As I've noted, from the ground up Civ V seems designed around the idea of making 'tall' strategies a viable alternative to 'wide' strategies, so that you can pursue the same goal in a greater variety of ways. This works to some degree, but plays against what Civ players actually want - as I noted to Sulla, having viable 'tall' empires is all very well strategically, but it simply doesn't appeal to the sort of players who want an empire-building game, because no one buys an empire-builder to create an empire of two or three cities.

Older Civ games may have been strategically limiting in forcing city-sprawl-based strategies, but those are at least strategies that its expected player base will *use*. Civ V's effort to 'balance' tall strategies, while I applaud it as a strategy gamer, is like a first-person shooter game that tries to balance the game so that a knife is as effective as a rocket launcher: it rather misses the point.

And on top of all this, fundamentally Sulla and others have pointed out that for all Civ V's efforts to become more strategic, it ultimately hasn't worked.
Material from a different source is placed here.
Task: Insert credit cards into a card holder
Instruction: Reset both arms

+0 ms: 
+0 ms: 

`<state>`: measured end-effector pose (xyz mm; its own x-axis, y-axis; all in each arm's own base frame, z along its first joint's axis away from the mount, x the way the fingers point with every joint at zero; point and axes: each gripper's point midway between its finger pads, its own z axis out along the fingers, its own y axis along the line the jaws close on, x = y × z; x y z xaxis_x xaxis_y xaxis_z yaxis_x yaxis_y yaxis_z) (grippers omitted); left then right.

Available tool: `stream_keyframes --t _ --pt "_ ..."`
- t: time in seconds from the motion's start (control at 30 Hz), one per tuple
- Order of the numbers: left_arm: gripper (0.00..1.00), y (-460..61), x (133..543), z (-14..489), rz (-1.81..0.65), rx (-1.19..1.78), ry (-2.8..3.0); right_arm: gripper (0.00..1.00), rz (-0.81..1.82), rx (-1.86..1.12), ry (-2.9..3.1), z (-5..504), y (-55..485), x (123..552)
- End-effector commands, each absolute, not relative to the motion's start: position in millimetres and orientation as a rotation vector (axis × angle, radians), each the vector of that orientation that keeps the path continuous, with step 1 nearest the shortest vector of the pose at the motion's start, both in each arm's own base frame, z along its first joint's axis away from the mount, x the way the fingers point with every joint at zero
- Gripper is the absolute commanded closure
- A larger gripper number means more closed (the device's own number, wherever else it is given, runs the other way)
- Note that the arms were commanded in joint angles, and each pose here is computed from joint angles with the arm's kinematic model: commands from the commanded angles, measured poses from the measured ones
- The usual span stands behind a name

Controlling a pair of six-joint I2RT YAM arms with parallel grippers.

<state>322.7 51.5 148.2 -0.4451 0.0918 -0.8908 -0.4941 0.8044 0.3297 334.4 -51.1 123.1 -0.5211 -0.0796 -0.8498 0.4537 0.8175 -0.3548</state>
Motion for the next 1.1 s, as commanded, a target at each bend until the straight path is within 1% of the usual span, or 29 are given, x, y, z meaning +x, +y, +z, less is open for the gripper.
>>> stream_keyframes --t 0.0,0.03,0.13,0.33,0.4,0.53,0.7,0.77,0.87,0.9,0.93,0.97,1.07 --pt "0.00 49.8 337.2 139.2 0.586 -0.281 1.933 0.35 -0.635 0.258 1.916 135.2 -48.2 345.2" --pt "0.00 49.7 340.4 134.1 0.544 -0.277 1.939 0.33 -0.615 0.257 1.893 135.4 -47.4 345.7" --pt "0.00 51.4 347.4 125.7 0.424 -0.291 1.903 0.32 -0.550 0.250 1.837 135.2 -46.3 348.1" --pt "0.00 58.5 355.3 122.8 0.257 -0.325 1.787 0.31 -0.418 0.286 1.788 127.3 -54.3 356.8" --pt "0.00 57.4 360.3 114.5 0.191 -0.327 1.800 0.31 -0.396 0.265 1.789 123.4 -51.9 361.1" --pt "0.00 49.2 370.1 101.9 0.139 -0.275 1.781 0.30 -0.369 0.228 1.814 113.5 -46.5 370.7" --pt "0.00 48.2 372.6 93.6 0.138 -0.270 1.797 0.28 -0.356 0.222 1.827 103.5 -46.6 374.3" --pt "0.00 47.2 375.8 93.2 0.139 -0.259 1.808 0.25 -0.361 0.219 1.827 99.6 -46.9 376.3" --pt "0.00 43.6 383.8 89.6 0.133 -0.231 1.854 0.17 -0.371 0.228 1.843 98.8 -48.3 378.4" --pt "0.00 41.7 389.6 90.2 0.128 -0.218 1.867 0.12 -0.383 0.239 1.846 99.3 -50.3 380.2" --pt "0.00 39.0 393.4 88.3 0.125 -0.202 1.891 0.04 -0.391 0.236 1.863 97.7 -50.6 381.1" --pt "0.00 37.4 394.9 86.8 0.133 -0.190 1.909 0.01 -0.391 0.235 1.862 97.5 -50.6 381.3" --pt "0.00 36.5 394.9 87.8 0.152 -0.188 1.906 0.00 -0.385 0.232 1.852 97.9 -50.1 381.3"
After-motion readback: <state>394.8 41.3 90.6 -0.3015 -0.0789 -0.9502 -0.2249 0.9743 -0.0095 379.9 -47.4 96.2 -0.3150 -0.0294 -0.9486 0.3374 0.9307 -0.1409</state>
A key complaint levelled against it is that it is still possible to win with a cookie-cutter strategy even at the highest difficulty levels, exactly as has always been the case in Civ - again, because Civ fundamentally doesn't allow the kind of interaction with opponents' strategies that's required to prevent this from happening.

EDIT: And while this has been true for five incarnations of Civilization, it is only generating complaints now. Why? Because Civ V, unlike Civs 1-4, is all about the strategy - it doesn't really offer anything else to the players. THe older games could still be fun empire simulators even if they always played out essentially the same way; there were always minor differences in detail or random events that were of no strategic importance, but whiich made the game interesting to play repeatedly. That's not really true of Civ V, hence common reports of people 'completing' the game and getting bored.